Abstracts
Résumé
Au cours des deux dernières décennies, on a pu observer en Guyane française la montée en puissance d’une expression politique amérindienne construite sur l’affirmation de « l’autochtonie », et un développement notable des connaissances archéologiques et historiques relatives au monde amérindien, largement médiatisées dans l’espace régional. Mais, alors qu’en Guyane aujourd’hui le rapport au passé et l’inscription dans une histoire représentent un élément majeur des stratégies de définition de soi, il n’y a eu que peu ou pas de connexion entre ces deux processus. Le mouvement politique amérindien, dans sa composante majoritaire kali’na, ne s’est pas emparé de ces matériaux pour appuyer ses revendications dans l’espace régional et n’a pas cherché non plus à instituer les sites que l’archéologie mettait au jour en « monuments » opposables aux autres monuments que mettent en avant les autres cultures en présence.

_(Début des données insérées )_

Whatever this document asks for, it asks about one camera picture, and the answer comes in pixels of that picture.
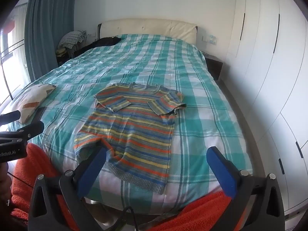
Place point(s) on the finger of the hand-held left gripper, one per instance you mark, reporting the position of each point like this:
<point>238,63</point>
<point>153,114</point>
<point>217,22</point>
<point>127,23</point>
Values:
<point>32,128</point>
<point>9,117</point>

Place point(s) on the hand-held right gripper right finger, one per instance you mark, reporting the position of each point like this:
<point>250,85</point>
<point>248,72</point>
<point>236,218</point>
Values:
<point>221,170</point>

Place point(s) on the dark nightstand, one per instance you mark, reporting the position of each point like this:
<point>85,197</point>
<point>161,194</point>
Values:
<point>214,66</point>

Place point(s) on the white wardrobe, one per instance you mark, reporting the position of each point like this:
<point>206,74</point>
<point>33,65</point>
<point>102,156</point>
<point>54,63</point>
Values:
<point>264,65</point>

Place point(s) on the cream padded headboard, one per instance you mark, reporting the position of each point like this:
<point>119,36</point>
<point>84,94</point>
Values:
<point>149,26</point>

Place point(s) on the teal curtain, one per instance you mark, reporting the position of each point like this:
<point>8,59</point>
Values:
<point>48,28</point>

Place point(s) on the dark clothes pile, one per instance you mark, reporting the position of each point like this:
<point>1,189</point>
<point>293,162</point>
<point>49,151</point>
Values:
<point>103,42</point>

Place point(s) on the window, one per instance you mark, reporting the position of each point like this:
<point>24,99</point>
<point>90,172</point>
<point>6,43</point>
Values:
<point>12,53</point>

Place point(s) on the teal plaid bed blanket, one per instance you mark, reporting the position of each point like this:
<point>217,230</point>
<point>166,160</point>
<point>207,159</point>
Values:
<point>204,101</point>

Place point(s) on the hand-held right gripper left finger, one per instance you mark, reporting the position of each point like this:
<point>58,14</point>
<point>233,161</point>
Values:
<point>92,166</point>

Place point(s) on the wall switch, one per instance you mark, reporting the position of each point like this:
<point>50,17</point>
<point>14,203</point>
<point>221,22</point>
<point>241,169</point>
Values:
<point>205,39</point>

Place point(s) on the wall socket panel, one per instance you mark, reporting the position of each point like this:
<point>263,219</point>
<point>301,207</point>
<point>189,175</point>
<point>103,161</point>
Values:
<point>213,40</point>

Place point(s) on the knit clothes pile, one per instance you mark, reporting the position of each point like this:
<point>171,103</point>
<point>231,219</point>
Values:
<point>69,39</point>

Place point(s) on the striped knit sweater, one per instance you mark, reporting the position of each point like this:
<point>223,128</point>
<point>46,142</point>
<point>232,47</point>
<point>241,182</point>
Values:
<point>134,134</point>

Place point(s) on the patterned cream pillow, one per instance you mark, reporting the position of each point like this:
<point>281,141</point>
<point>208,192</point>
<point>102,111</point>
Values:
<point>31,96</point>

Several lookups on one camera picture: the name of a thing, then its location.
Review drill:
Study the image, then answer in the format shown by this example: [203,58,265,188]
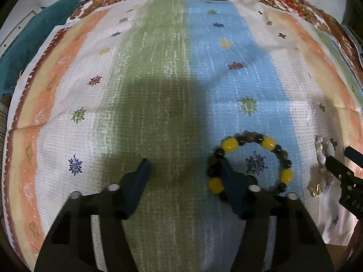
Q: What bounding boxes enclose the white bed headboard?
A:
[0,4,44,50]

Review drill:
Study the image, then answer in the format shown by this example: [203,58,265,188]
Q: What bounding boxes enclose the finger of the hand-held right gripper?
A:
[325,156,363,220]
[345,146,363,167]

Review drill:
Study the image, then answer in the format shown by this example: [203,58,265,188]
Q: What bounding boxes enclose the yellow and dark bead bracelet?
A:
[206,130,294,202]

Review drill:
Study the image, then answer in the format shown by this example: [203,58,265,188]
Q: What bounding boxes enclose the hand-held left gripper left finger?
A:
[34,158,152,272]

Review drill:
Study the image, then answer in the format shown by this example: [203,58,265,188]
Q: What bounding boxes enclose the teal cloth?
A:
[0,0,83,98]

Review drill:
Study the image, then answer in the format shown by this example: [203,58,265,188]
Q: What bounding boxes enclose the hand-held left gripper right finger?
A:
[220,160,335,272]

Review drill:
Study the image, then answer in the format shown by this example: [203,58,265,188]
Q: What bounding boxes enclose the pearly shell bracelet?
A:
[307,136,338,197]

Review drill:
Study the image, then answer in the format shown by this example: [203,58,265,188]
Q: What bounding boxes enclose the striped pastel cloth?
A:
[4,0,363,272]

Cette situation s’explique par la manière dont le groupe pense son rapport au passé et construit sa mémoire, et par la difficulté à former un « patrimoine » commun dans une société qui s’organise sur une base familiale et qui se reproduit dans une logique factionnaliste, mais aussi par la volonté des jeunes leaders d’inscrire leur histoire dans d’autres « monuments » pour affirmer une présence dans une histoire guyanaise qui se constitue désormais comme commune.
Abstract
Over the past two decades, it has been possible to observe, in French Guyana, the increasing power of Amerindian political expression founded on an affirmation of “indigeneity” and a notable development in archeological and historical knowledge in relation to the Amerindian world, with significant press coverage in regional areas. Yet, while in Guyana today the relationship to the past and the record thereof into history represent a major element in the strategies of self-definition, there has been little or no connection between the two processes. The Amerindian political movement, in its main component kali’na, has not taken hold of these materials to support its claims in the regional area; neither has it sought to establish the sites uncovered by archeology as “monuments” as opposed to other monuments highlighted by other neighbouring cultures. This situation can be explained by the way in which the group perceives its link to the past and build its memory, and by the difficulty in forming a common “heritage” in a society organized on a family basis, one which finds itself reproduced according to a factionalist logic, but also through the will of its young leaders to record their history in other “monuments” to affirm their presence in Guyanese history, thus resulting in its being common.